First and foremost, if you're not using a leash on a public sidewalk or trail, you're showing a total lack of respect for the law, other people and your own dog's safety. I don't run or cycle through the off-leash park and local bylaws state that dogs must be on a leash when in public spaces. If you're on a sidewalk, what's to stop your pup from taking a fancy to run into traffic? If you're on a trail, how certain are you that your dog will come back from chasing a squirrel or rabbit just because you've called their name? Can you run fast & long enough to catch them if they're running away into the woods? Even if you're not concerned about any of that, are you sure that they won't have an encounter with a dog that may be larger and more aggressive? Leashes are for everyone's good. If you really want your pup to be able to get a good run in, either let them loose in your fenced backyard or take them to an off-leash park.
A dog's instinct tells them to chase - whether it's a furry critter, a car bumper or a runner makes no difference. When I pass you at a run or on a bike, there's a strong chance your dog will follow. The onus is on you to keep control, not on me to stop and let you catch your pet. If you can't run at 20+kph to grab a hold of the dog's collar (you DO have a collar on your pup, right?) as it chases my bike, you need to use a leash. Every. Single. Time. I'd run out of fingers and toes if I had to count the number of times a dog owner has had to come hauling after me because their pet thought I was the mechanical bunny at a greyhound track.
|Clearly not me - I don't run with music.|
So you've got your dog on a leash. Great! That doesn't mean you've necessarily got him or her under control. Sidewalks are usually only 3 feet wide, and trails vary from singletrack to converted rail line - at most about 7 feet wide. This means that even with a short (non-extendable) leash, your dog can traverse the entire width of the space other people have to travel. Are you prepared to rein fido in when he tries to lunge at someone?
As friendly as your dog may be, they may perceive me running toward you as a threat to their owner. Even if they've been fine with other people walking past, a runner looks more aggressive as they approach at greater speed. In an attempt to protect you, they may nip at me as I pass - my favourite running jacket has a patch over a hole where this happened, right at hip height (courtesy of a local greyhound, which was on a leash at the time). Had I not been dressed for a winter run, that hole could easily have been in my skin.
Even if your pup doesn't perceive me as a threat and just wants to be friendly, their approach puts both of us in danger. Unpredictable movements may result in your dog getting kicked or me being tripped by their leash (assuming you're using one). I'd feel awful if I ended up kicking your pooch, and I'm sure you wouldn't be happy either! This could easily be the end result from your dog trying to jump up to greet me while I'm at a run, though, and when a dog and cyclist meet it's more than likely that everyone loses in the end.

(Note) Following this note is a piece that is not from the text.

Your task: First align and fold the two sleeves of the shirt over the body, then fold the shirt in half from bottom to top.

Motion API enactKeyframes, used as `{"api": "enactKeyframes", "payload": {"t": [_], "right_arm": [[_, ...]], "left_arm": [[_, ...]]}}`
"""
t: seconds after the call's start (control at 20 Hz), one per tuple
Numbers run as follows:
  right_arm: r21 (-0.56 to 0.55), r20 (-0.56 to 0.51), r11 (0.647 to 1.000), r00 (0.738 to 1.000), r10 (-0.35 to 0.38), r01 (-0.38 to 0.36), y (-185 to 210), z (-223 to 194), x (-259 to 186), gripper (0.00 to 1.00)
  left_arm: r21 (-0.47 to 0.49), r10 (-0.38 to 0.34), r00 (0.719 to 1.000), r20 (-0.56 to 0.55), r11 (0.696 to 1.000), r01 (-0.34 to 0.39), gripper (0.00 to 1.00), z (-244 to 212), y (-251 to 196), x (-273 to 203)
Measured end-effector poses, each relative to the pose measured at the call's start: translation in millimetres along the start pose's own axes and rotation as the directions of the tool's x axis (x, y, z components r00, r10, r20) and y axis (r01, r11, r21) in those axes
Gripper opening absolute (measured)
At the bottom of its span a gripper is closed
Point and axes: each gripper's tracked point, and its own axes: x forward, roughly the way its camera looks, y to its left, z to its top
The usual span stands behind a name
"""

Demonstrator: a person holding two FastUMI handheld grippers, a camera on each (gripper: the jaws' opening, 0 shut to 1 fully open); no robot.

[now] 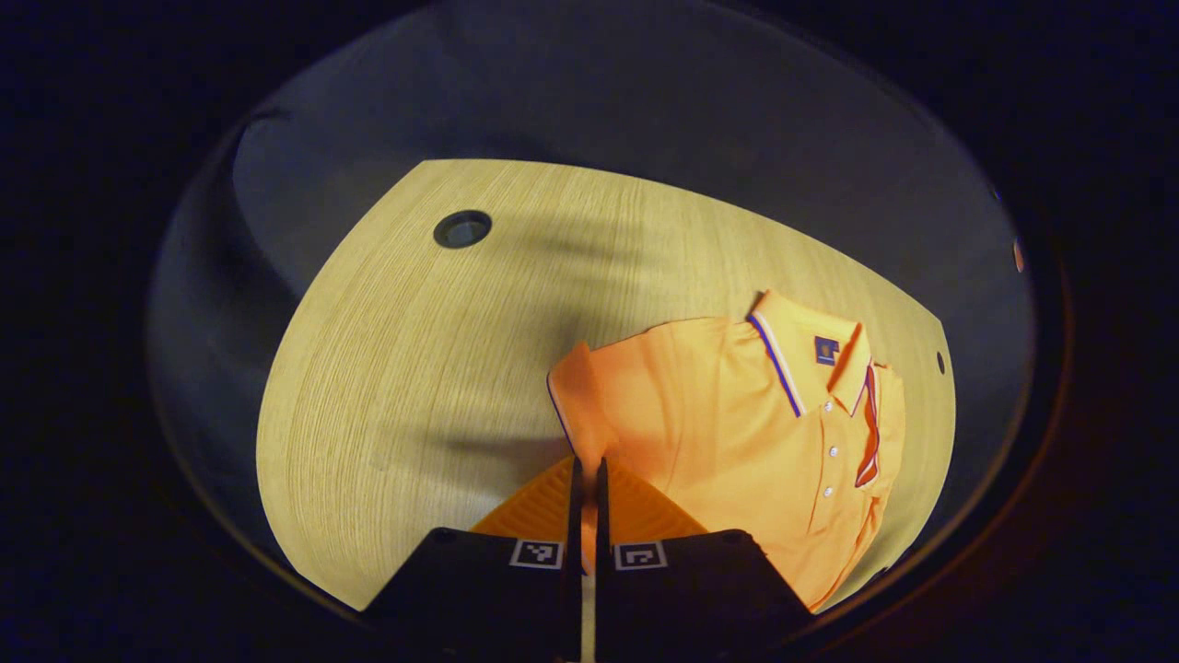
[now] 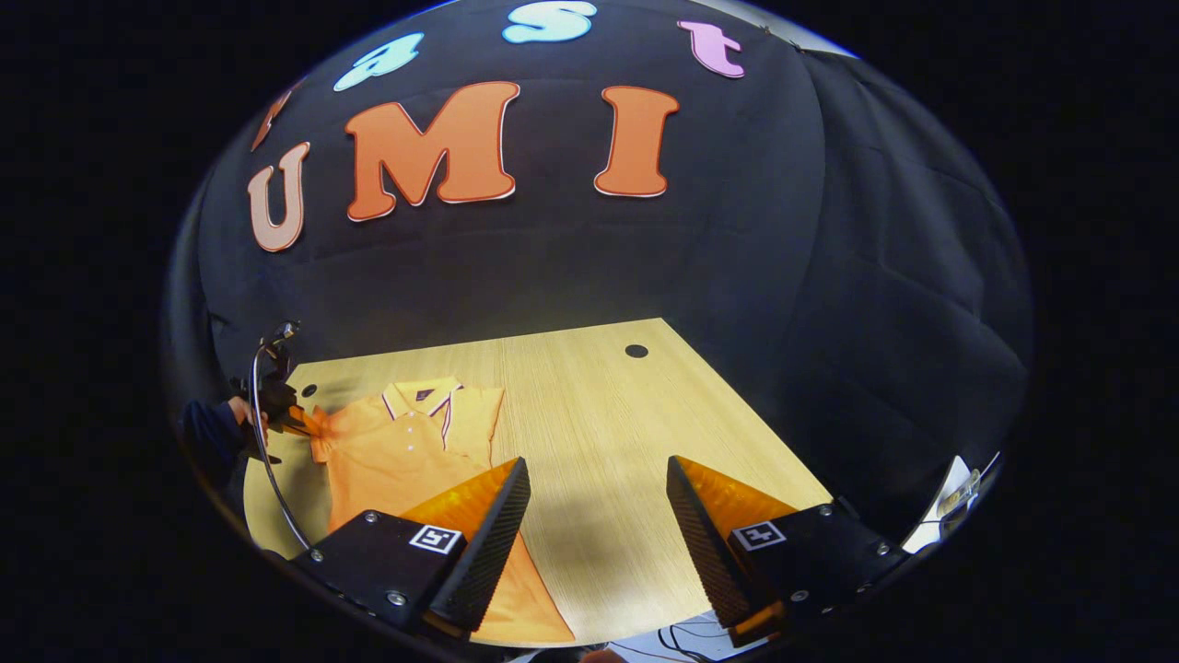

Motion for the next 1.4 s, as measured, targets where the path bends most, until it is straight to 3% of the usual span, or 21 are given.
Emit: {"api": "enactKeyframes", "payload": {"t": [0.3, 0.55, 0.75, 0.8, 0.85, 0.9, 1.05, 1.15, 1.25, 1.35, 1.4], "right_arm": [[-0.012, -0.003, 1.000, 1.000, -0.004, 0.004, 3.8, -2.9, -6.8, 0.92], [0.000, -0.013, 0.999, 0.999, -0.032, 0.032, -2.8, -11.7, -19.3, 0.92], [0.014, -0.029, 0.998, 0.998, -0.054, 0.055, -11.6, -21.5, -29.1, 0.91], [0.015, -0.034, 0.998, 0.998, -0.058, 0.058, -13.1, -24.0, -30.8, 0.92], [0.016, -0.036, 0.998, 0.998, -0.055, 0.055, -13.0, -24.7, -31.9, 0.92], [0.016, -0.034, 0.999, 0.998, -0.052, 0.052, -12.6, -23.9, -31.7, 0.92], [0.009, -0.011, 0.999, 0.999, -0.036, 0.036, -13.2, -19.2, -31.5, 0.92], [0.002, 0.026, 1.000, 0.999, -0.021, 0.021, -12.7, -11.3, -33.2, 0.92], [-0.020, 0.083, 1.000, 0.997, -0.008, 0.010, -13.0, -1.1, -37.5, 0.92], [-0.054, 0.148, 0.998, 0.989, -0.004, 0.012, -13.2, 12.8, -44.5, 0.92], [-0.070, 0.181, 0.997, 0.983, 0.005, 0.007, -12.2, 20.0, -47.5, 0.92]], "left_arm": [[0.141, -0.070, 0.996, 0.050, 0.988, 0.063, 0.06, 18.2, -45.7, -18.4], [0.261, -0.148, 0.986, 0.074, 0.957, 0.124, 0.06, 29.9, -94.6, -25.5], [0.262, -0.347, 0.937, 0.039, 0.908, 0.326, 0.14, 19.1, -156.3, -34.2], [0.258, -0.376, 0.926, 0.039, 0.899, 0.354, 0.23, 16.0, -165.3, -37.8], [0.252, -0.403, 0.914, 0.044, 0.890, 0.380, 0.17, 17.0, -170.5, -46.2], [0.256, -0.418, 0.906, 0.057, 0.884, 0.392, 0.35, 18.0, -176.1, -49.3], [0.302, -0.364, 0.921, 0.138, 0.901, 0.311, 1.00, 21.0, -162.7, -66.7], [0.316, -0.345, 0.911, 0.225, 0.911, 0.267, 0.92, 25.5, -160.5, -91.7], [0.308, -0.360, 0.878, 0.315, 0.914, 0.264, 0.96, 24.8, -160.4, -127.7], [0.315, -0.384, 0.814, 0.437, 0.912, 0.261, 0.92, 25.5, -163.3, -172.6], [0.329, -0.385, 0.783, 0.489, 0.912, 0.243, 0.96, 26.4, -163.4, -194.9]]}}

I can almost hear the sound of multitudes of dog owners asking why I can't just give them a wide berth if I'm so concerned. I try - I really do. I'll start talking to your pup as I approach in order to avoid startling them (especially if I'm coming up behind you), then try to give them lots of space and keep a hand out to gently fend them off if need be, but I risk injury by stepping off of the sidewalk or trail. Much better that you short-leash your dog than I roll an ankle because of a soft spot in the grass, a gopher hole or a sharply pitched drainage ditch.
So, you're doing your part. You've leashed your dog, kept aware of other trail users, and short-leashed them whenever someone approaches to ensure they don't lunge, jump or nip. I'll ask you to go just one step further and clean up after them, since noone ever wants to discover that something they own bears evidence of a pooch's digestive tract. Since many of you are under some kind of misconception about this, I'll try to clear things up - snow does NOT make dog poop disappear! One more thing; just because you've bagged it doesn't mean you're done. I see an upsetting number of plastic bags with doggie leavings in them left around in public places and really, if you've already taken the time to bag it is it really so much of a stretch to put it in a rubbish bin?